Your thoughts, Sharon, reminded me of a question I carried around in my head when I was teaching undergrad and grad classes in a college of education: "What kind of profession does my own professional behavior invite students to enter?" The last two lines in your comment (about the impact of linkages) is vital.
Yes Linda my 25 years experience as a teacher has caused me to experience negative and positive effects of the impact of teaching persona among students, parents and school culture. We contribute to shaping the world around us.
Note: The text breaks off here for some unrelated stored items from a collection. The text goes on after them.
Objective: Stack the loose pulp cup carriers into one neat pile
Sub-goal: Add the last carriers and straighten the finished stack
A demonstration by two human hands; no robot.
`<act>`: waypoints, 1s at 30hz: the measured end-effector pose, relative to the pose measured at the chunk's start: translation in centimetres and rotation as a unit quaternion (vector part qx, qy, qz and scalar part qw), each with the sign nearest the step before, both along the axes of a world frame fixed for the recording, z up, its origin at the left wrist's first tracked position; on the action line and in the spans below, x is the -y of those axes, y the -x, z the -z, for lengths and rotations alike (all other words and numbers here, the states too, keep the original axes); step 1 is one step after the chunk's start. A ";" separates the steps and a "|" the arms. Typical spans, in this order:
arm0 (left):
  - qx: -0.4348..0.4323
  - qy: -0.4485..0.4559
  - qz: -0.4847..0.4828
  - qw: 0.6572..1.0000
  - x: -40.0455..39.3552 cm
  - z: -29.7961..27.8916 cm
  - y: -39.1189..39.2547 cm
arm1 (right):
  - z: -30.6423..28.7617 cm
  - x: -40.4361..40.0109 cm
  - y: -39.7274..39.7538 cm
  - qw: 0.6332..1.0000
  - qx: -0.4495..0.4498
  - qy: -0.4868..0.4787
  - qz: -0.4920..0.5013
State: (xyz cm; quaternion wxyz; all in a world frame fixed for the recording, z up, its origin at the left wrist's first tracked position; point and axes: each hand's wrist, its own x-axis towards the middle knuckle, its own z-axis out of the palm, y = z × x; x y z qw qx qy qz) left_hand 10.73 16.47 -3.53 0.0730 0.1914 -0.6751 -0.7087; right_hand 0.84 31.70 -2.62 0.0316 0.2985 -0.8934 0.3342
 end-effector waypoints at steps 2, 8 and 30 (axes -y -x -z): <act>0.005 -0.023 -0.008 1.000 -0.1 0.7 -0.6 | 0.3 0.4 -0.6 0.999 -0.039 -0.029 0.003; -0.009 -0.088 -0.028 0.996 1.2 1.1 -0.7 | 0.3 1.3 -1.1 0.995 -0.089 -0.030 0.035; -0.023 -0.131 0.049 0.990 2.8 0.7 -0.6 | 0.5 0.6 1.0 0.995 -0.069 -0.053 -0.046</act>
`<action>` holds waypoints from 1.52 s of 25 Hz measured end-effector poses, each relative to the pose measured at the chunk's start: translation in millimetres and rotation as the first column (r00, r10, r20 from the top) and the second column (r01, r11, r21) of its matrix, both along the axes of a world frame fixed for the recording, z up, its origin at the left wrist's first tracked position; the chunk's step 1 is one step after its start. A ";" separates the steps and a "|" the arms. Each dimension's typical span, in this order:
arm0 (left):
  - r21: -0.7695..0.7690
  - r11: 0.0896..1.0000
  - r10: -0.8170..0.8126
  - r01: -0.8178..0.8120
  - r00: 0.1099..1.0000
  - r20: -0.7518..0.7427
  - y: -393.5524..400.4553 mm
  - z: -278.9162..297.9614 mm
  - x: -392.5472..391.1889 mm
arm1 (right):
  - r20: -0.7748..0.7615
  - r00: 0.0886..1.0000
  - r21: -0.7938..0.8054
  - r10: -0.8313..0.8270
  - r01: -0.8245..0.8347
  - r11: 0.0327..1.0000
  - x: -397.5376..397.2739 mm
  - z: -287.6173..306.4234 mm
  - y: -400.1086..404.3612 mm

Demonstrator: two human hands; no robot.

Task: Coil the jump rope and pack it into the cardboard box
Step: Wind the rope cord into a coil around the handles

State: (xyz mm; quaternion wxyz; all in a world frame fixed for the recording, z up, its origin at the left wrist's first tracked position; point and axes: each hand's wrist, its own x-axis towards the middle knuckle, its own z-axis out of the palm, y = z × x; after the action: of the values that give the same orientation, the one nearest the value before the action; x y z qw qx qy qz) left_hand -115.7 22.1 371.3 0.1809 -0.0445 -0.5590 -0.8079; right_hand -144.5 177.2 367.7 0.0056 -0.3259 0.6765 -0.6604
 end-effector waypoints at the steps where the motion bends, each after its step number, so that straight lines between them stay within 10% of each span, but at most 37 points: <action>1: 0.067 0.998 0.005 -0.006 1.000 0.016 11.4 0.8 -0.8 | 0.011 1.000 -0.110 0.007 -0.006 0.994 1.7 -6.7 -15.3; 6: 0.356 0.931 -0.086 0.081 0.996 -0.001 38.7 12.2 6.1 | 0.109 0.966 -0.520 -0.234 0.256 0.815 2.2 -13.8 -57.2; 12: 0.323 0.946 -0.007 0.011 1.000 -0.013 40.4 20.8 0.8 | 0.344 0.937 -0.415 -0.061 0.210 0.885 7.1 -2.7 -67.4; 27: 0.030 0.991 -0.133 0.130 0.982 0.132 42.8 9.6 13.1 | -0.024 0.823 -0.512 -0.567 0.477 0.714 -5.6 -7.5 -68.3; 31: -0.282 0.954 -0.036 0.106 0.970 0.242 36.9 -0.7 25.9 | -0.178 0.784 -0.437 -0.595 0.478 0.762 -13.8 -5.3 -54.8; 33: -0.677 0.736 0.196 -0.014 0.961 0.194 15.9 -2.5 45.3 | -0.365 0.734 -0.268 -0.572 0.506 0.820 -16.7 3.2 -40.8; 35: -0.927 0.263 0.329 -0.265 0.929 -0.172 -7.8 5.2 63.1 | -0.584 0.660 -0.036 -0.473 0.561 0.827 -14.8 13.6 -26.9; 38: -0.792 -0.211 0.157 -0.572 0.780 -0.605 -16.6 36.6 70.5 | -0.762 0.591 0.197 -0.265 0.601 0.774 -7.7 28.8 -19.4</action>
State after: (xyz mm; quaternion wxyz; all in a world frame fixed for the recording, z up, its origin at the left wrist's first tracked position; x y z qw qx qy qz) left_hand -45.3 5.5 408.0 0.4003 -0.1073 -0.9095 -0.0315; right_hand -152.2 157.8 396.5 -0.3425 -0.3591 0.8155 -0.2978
Therefore we must look beyond ourselves as we develop and perfect our skills as teachers.
I try to establesh a good comuncation with my studentes. I teach philosoph and educaction.
I feel ever like a student, because when I teach, I learn every single time.
Your comment had me thinking about how I struggled to figure out the very simple insight you note, Cristina. In one of the many "stumbling" periods of my teaching I foregrounded my role as fellow "student" as I introduced myself to students. It felt a little like I was distancing myself from what I knew about the subject and about teaching in order to align myself with the students. Reading Freire's "Pedagogy of Freedom: Ethics, Democracy, and Civic Courage" brought me to a more refined understanding of how I was a "student": "the exercise of my teaching does not leave me untouched." He opened up how I thought about "authority" (which I had been trying to distance myself from) and how to bring both my "knowing" and "not knowing" into a productive balance for being a conduit for student learning.